Meg se agachó a su lado y le pasó un brazo por encima de los hombros. Minnie se estremeció.
—Esto no ha sido un accidente —dijo. Sonaba a acusación.
A pesar del pánico que se abría paso en su interior, Meg se esforzó por mantener la calma.
—Yo no he dicho que lo fuera.
—Alguien ha hecho esto. Alguien lo ha hecho a propósito.
T.J. se aclaró la garganta.
—¿Está…? Quiero decir…
—¿Muerto? —gritó Minnie, con los ojos húmedos—. ¿Asesinado?
Meg sintió un escalofrío al oír aquella palabra.
—Minnie, quizá haya sido… No sé.
—¿Un error? ¿Un accidente? —Minnie se apartó de ella—. ¿Tres muertes seguidas? ¿De verdad crees que puedes explicarlo?
No. No podía. Pero tampoco podía admitirlo ante Minnie, que estaba al borde de un ataque total. Su amiga agachó la cabeza y apoyó la frente sobre el pelo rubio de Ben. Meg pudo oír su llanto.
—Meg —dijo T.J., con la voz convertida en poco más que un susurro. Le indicó con un gesto que rodease la cama—. Ven y mira esto.
Se arrodilló al lado de la mesita de noche. Cerca de Ben había una botella de plástico tirada, cuyo contenido se había derramado por el suelo. T.J. se inclinó hacia delante y examinó el líquido.
—¿Ves lo que yo veo? —preguntó.
Meg se puso de rodillas para ver mejor el charco que se había formado. La luz que penetraba por la ventana era escasa, pero daba la impresión de que había pequeños trozos sólidos flotando en el líquido. Meg olisqueó el agua.
—Oh, Dios mío —dijo, echando la cabeza hacia atrás—. Huele a…
—Tarta de nueces —dijo T.J.
Meg se sentó sobre sus talones. Alguien, deliberadamente, había puesto nueces en el agua de Ben, del mismo modo que alguien debía haber añadido almendras a la ensalada a propósito. Si había dudado en creer que las muertes que estaban teniendo lugar en la isla no tenían que ser necesariamente accidentes, esa duda se evaporó en un instante.
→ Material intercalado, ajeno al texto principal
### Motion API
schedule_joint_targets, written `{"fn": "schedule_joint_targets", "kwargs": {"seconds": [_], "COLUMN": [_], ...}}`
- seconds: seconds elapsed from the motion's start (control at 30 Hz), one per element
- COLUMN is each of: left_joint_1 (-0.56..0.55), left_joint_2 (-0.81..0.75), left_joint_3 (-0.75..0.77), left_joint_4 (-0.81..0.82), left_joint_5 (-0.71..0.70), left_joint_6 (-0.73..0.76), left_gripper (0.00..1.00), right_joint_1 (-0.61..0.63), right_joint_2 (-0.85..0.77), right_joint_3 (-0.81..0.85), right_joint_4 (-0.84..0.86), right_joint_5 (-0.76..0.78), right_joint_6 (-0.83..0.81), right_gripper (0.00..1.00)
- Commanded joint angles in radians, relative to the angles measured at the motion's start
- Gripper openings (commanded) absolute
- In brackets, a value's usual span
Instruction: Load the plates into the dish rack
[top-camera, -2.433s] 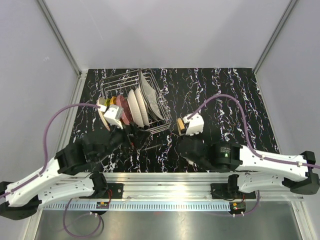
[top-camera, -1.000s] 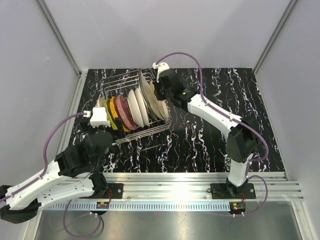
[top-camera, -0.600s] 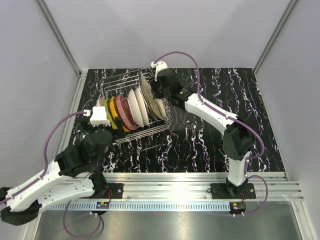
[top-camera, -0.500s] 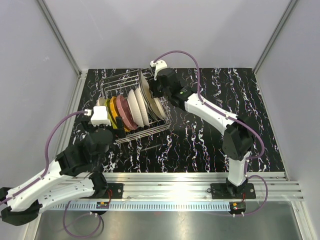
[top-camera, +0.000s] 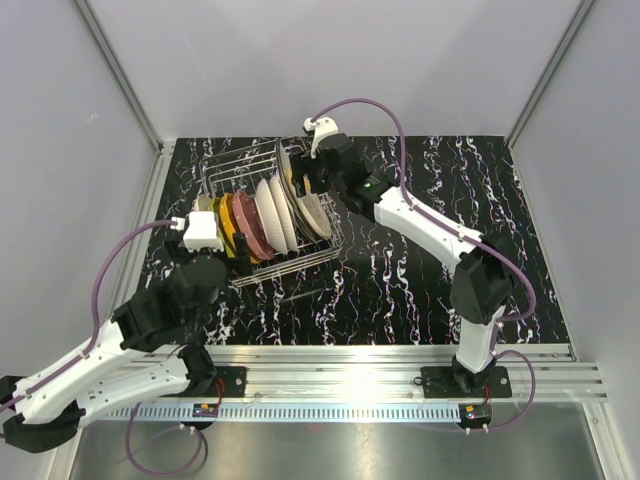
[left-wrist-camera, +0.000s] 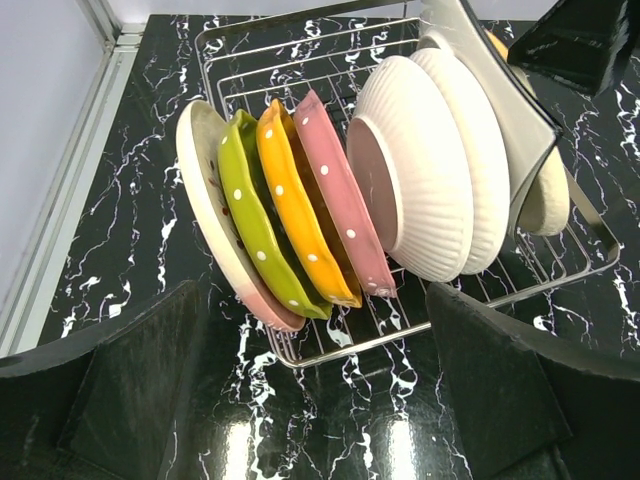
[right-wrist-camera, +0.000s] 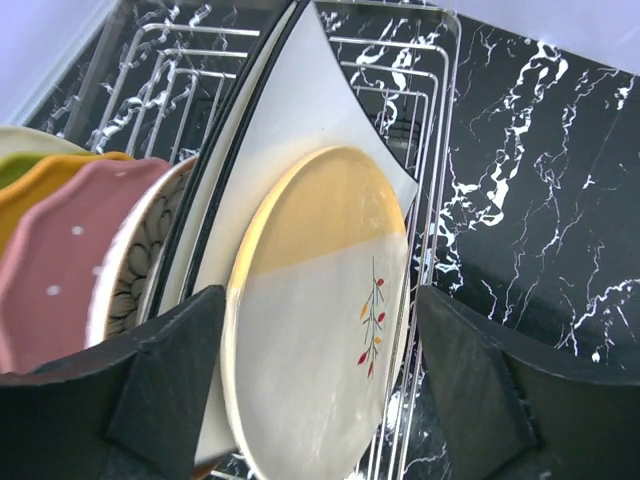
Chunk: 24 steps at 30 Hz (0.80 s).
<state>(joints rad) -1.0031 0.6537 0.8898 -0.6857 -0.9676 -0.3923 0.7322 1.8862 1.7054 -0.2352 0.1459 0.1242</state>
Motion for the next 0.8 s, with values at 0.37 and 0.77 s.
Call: {"fn": "schedule_joint_targets", "kwargs": {"seconds": [0.37,0.77], "left_joint_1": [0.008,0.312], "left_joint_2": [-0.089,0.159], "left_joint_3": [-0.026,0.250], "left_joint_4": [0.115,0.097], "left_joint_5": [0.052,0.326], "left_joint_6": [0.036,0.069], "left_gripper": [0.99,0.99], "right_joint_1": [-0.005,-0.187], "right_joint_2": [-0.347,-0.864], "right_joint_3": [-0.056,-0.547], "right_joint_4": [-0.151,-0.269], "right_joint_5": [0.115,0.195], "right_joint_6": [0.074,0.207], "right_gripper": [0.91,1.00]}}
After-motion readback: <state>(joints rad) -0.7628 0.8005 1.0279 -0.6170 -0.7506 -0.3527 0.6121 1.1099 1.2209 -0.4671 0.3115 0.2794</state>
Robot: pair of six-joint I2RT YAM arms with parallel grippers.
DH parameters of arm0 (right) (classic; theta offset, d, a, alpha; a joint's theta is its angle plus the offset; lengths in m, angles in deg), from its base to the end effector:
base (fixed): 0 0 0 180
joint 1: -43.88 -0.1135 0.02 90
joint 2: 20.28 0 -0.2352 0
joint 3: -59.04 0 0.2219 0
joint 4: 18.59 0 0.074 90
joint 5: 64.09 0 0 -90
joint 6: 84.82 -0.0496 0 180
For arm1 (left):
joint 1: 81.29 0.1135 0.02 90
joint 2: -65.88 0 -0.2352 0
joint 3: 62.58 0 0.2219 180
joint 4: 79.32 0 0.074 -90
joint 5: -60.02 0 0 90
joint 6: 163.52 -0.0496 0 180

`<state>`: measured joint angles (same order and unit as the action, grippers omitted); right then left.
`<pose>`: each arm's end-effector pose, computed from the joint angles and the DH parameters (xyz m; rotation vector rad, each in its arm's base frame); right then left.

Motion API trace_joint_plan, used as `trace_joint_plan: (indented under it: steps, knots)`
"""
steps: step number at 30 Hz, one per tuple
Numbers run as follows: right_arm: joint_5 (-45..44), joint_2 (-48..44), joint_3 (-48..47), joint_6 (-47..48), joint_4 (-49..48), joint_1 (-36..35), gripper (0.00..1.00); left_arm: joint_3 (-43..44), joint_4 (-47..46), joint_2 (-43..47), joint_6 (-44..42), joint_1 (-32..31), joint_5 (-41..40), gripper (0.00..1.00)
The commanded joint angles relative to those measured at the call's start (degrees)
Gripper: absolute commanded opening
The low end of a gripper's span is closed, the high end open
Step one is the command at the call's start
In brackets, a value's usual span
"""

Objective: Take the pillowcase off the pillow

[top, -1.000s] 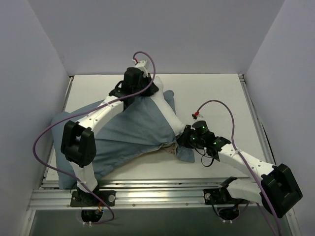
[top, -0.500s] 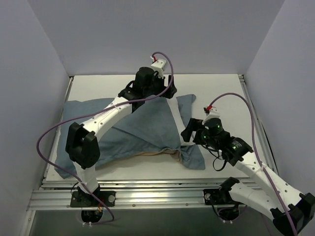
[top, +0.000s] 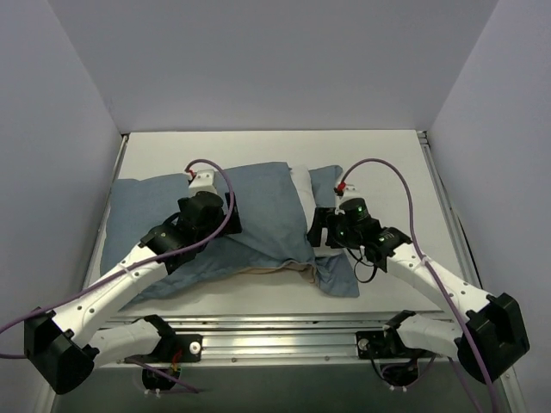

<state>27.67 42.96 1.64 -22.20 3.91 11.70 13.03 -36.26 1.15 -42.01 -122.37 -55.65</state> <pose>0.2054 0.1310 0.2423 -0.1089 2.1316 0.6611 0.1935 -0.1402 0.3049 -0.0868 2.0831 -0.2964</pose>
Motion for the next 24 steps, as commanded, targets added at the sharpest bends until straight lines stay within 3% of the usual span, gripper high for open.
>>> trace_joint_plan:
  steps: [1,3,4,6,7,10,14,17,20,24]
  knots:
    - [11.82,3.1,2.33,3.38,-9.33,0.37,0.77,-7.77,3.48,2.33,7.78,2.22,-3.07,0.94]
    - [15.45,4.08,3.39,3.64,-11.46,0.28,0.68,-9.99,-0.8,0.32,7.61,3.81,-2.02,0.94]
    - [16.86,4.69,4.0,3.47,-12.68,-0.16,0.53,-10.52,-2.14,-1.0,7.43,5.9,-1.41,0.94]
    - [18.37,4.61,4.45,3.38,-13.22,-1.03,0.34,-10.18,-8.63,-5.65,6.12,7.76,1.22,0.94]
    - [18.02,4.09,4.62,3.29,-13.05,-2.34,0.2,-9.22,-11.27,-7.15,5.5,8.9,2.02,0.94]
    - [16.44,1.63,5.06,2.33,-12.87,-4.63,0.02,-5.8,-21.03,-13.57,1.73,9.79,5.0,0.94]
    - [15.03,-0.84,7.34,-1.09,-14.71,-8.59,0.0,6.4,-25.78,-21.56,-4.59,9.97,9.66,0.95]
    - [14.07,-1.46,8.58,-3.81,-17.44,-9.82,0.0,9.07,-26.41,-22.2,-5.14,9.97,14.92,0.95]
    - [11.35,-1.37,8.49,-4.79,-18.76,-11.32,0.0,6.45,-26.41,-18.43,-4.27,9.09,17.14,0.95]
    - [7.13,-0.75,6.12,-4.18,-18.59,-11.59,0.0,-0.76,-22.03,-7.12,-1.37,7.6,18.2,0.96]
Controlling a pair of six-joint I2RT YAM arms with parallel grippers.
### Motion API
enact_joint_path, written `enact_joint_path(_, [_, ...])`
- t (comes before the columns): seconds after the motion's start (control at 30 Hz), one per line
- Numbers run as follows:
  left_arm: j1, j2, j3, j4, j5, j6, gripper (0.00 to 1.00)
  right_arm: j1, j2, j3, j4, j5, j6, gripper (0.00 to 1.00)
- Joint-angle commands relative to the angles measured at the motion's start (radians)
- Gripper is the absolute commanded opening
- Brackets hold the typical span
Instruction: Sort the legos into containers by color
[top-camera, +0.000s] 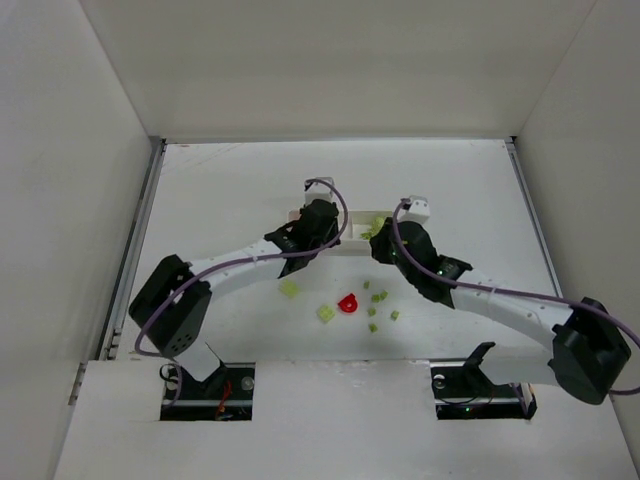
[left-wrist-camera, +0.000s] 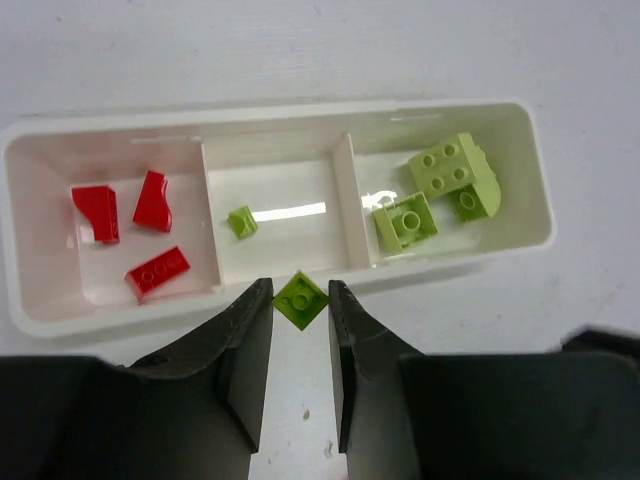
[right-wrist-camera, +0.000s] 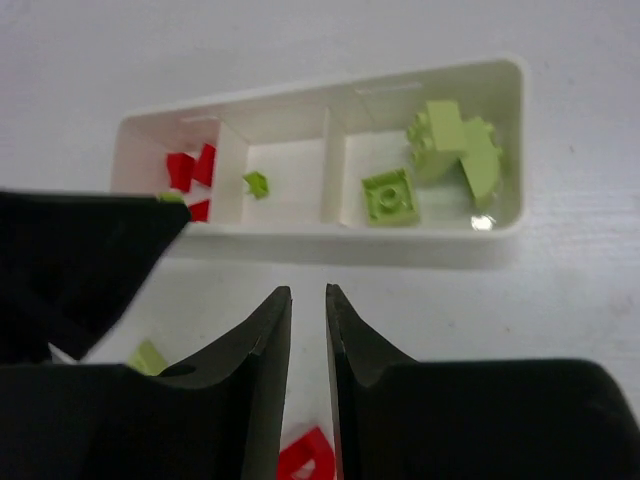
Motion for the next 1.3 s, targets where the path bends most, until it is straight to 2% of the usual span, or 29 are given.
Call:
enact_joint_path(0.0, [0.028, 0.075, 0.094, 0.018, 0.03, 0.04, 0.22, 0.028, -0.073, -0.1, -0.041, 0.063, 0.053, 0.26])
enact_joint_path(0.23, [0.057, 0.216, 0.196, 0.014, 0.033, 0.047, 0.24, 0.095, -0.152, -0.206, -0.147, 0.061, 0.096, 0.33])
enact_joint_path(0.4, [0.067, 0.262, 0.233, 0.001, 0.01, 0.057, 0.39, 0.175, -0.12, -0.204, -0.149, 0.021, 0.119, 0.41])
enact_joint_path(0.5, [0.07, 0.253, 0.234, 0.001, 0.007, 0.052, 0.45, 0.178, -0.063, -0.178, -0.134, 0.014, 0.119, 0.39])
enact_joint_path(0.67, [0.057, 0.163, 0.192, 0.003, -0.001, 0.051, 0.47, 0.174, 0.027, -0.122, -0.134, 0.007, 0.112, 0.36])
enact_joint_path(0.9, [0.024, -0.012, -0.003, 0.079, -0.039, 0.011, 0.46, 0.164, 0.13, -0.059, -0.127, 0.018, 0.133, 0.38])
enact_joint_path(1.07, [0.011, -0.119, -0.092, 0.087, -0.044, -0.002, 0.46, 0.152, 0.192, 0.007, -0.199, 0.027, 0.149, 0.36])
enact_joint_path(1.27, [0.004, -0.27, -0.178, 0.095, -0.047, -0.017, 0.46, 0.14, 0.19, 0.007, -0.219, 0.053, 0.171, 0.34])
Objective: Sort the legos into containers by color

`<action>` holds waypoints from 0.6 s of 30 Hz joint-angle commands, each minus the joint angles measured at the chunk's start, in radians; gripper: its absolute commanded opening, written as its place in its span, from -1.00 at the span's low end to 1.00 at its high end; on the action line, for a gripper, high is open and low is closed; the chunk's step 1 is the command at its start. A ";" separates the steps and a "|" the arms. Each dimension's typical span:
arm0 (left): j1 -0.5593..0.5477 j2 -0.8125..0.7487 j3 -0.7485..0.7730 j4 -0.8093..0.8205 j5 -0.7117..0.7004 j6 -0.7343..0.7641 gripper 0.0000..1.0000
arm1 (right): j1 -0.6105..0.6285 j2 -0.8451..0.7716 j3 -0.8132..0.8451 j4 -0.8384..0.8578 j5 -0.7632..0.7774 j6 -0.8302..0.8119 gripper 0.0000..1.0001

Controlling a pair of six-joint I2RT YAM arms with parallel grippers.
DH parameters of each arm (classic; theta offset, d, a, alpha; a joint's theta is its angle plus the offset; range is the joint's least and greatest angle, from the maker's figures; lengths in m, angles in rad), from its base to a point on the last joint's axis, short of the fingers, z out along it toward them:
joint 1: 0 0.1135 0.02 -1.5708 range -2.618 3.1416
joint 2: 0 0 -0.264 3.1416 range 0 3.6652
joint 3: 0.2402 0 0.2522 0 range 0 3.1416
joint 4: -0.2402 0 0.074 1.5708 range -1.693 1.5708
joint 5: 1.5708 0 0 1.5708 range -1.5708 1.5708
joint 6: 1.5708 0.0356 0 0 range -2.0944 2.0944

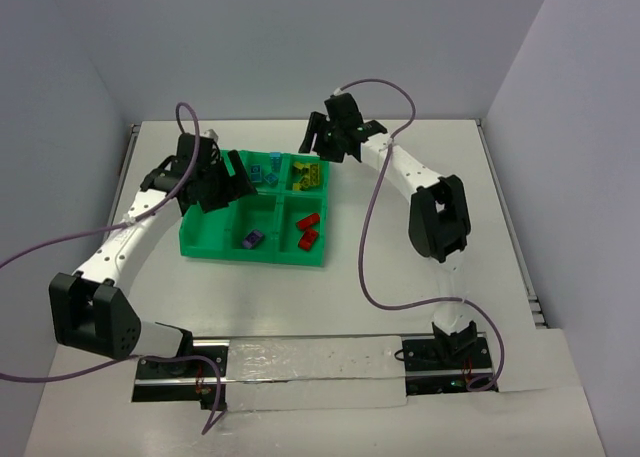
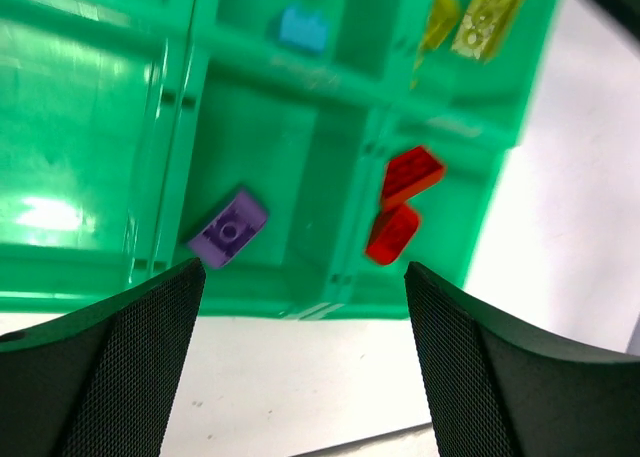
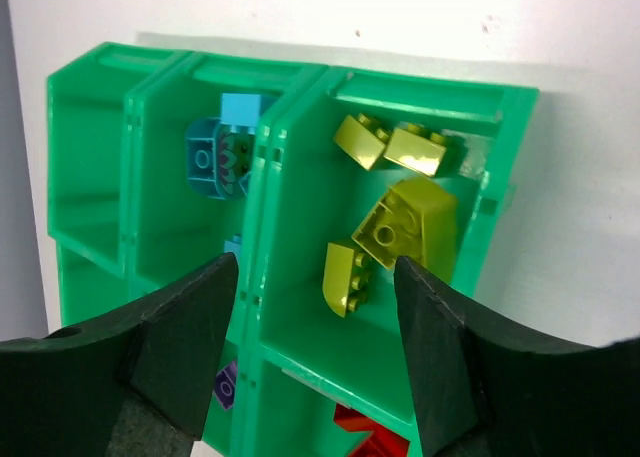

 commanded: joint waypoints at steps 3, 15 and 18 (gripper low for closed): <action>-0.006 -0.046 0.203 -0.058 -0.065 0.023 0.77 | 0.010 -0.142 0.036 -0.022 0.095 -0.068 0.44; -0.006 -0.084 0.237 0.033 0.049 -0.016 0.77 | -0.091 -0.861 -0.718 0.046 0.299 -0.068 0.68; -0.006 -0.095 0.217 0.055 0.052 -0.035 0.76 | -0.108 -1.021 -0.883 0.001 0.352 -0.055 0.68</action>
Había estado todo el día intentado negar la evidencia. Quizá desde el mismo momento en que había llegado a la isla. Algo iba mal. Algo no cuadraba. Debería haber confiado en su intuición, haber hecho caso a su voz interior. Y ahora solo existía una explicación lógica.
Asesinato.
El pánico la invadió. Habían mentido a sus padres acerca de adónde iban. Dios santo, nadie sabía dónde estaban. Podían morir en aquella isla y nadie los encontraría jamás.
Miró a T.J. Tenía el ceño fruncido, como si le doliera algo. Había intentado mantenerse fuerte, asumir el papel de líder e intentar que se mantuviera la calma. Por eso quería que Meg no dijese nada sobre lo de la barandilla de la pasarela, para que los demás siguieran pensando que se trataba de una coincidencia. Pero ¿lo pensaba? Meg no estaba segura. Lo único que sabía es que ahora T.J. estaba asustado. Igual que todos.
T.J. se incorporó bruscamente, la agarró por los hombros y la obligó a ponerse en pie.
—No pasa nada, Meg. Lo prometo. Estoy seguro de que existe una explicación lógica para todo esto.
Más promesas. Más coincidencias. Esta vez no. Tenían la verdad delante de ellos.
—No, no la hay. —Le temblaba la voz, pero estaba convencida de lo que decía. Agarró a T.J. de la mano y tiró de él hacia fuera—. Tenemos que hablar.